Go line by line through the records below. Copy whichever lines contain the string "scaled".
********************
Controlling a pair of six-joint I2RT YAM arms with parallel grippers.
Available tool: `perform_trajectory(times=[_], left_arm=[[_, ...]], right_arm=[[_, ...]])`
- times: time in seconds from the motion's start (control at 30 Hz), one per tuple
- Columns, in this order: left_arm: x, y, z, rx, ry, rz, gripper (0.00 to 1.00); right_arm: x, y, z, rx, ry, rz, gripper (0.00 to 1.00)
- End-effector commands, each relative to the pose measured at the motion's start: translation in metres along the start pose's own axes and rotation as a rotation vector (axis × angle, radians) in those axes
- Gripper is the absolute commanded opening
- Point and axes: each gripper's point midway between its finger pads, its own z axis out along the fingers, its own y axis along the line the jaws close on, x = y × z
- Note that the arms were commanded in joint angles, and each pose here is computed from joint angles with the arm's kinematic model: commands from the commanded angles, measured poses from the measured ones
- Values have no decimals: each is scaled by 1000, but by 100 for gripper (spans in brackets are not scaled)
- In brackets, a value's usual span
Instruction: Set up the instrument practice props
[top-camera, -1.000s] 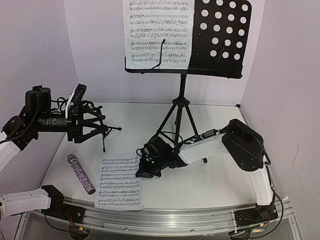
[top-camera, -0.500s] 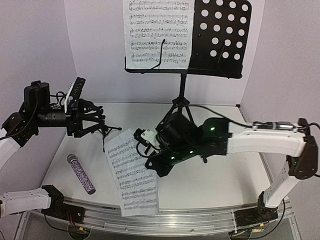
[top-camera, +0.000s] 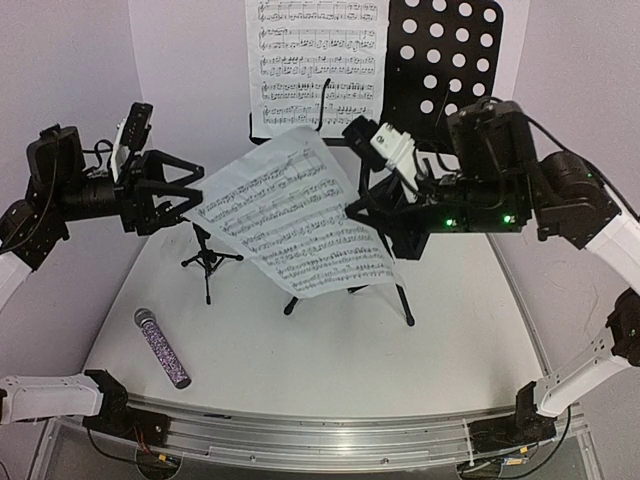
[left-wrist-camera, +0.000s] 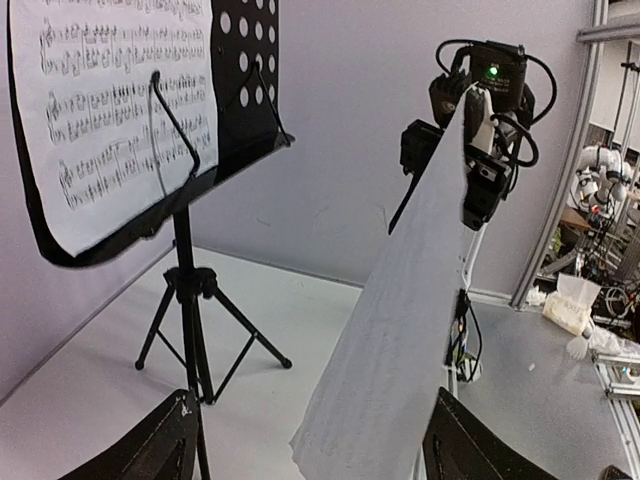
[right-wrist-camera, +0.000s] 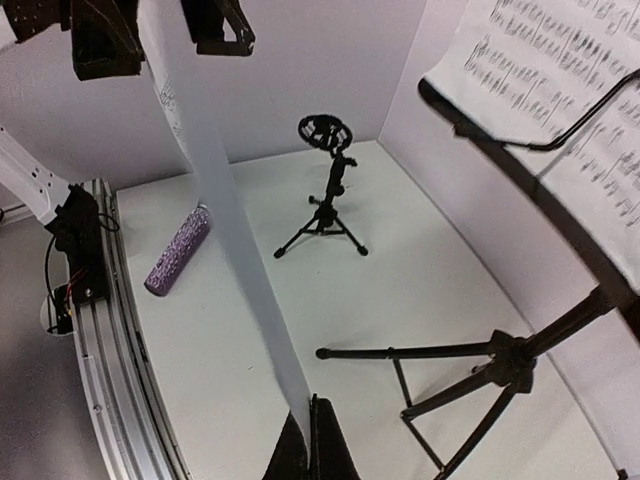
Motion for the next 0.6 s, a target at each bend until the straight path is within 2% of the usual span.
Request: perform_trajectory(times=[0.0, 0.1, 0.27, 0.47, 0.57], left_arm=[[-67, -7, -1, 33, -156, 70, 78], [-92, -3, 3, 39, -205, 81, 81], [-122, -7, 13, 136, -252, 138, 85], [-128, -17, 70, 233, -234, 113, 84], [-137, -20, 81, 260, -253, 109, 84]], right_arm=[[-51, -30, -42, 104, -139, -8, 0], [-82, -49, -64, 177, -222, 49, 0], [-120, -73, -95, 258, -339, 121, 0], [-150, -80, -106, 281, -422, 122, 0], [-157, -85, -114, 297, -452, 142, 0]])
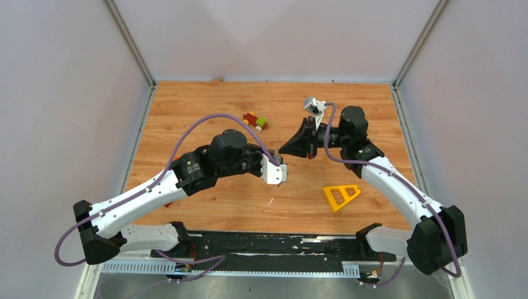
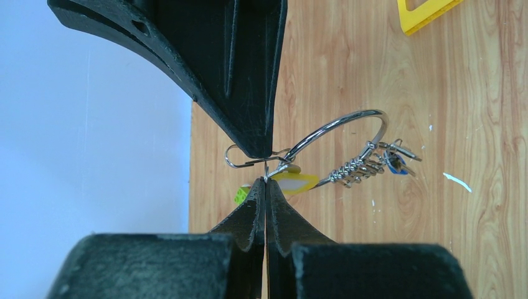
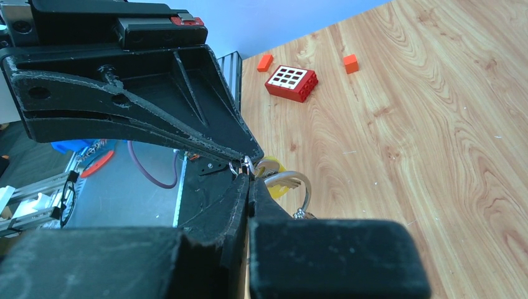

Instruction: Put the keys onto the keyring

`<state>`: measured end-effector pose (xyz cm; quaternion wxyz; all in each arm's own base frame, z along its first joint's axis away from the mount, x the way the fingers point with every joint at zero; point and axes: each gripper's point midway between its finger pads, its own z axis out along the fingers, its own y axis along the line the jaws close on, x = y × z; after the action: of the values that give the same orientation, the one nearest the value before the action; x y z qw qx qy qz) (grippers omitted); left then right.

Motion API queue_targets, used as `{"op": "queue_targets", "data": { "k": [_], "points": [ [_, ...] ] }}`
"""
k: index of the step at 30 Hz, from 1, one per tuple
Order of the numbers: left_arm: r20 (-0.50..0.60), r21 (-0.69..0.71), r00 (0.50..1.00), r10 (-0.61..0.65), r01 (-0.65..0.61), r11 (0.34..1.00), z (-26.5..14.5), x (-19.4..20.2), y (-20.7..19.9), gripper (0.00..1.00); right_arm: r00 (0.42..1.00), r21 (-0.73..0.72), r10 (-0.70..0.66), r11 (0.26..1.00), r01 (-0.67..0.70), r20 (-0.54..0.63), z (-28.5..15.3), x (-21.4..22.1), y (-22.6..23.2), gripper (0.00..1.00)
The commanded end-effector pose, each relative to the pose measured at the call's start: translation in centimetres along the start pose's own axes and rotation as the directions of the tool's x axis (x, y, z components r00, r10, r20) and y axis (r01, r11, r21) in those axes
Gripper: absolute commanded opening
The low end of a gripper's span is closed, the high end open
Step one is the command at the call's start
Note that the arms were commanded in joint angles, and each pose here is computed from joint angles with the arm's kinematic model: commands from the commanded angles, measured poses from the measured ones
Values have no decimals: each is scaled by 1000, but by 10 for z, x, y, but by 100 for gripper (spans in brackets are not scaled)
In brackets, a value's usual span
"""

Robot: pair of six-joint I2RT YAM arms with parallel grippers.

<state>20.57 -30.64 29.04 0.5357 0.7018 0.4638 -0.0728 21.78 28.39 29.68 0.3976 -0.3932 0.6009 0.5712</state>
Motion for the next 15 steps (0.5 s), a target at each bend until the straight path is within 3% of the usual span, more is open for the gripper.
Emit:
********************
_Response below_
- Values have no decimals: each is scaled by 1000, but by 100 for gripper (spans in brackets are not scaled)
Values have no decimals: each is scaled by 1000, but by 10 for z, x, y, but by 100 for gripper (spans in brackets are not scaled)

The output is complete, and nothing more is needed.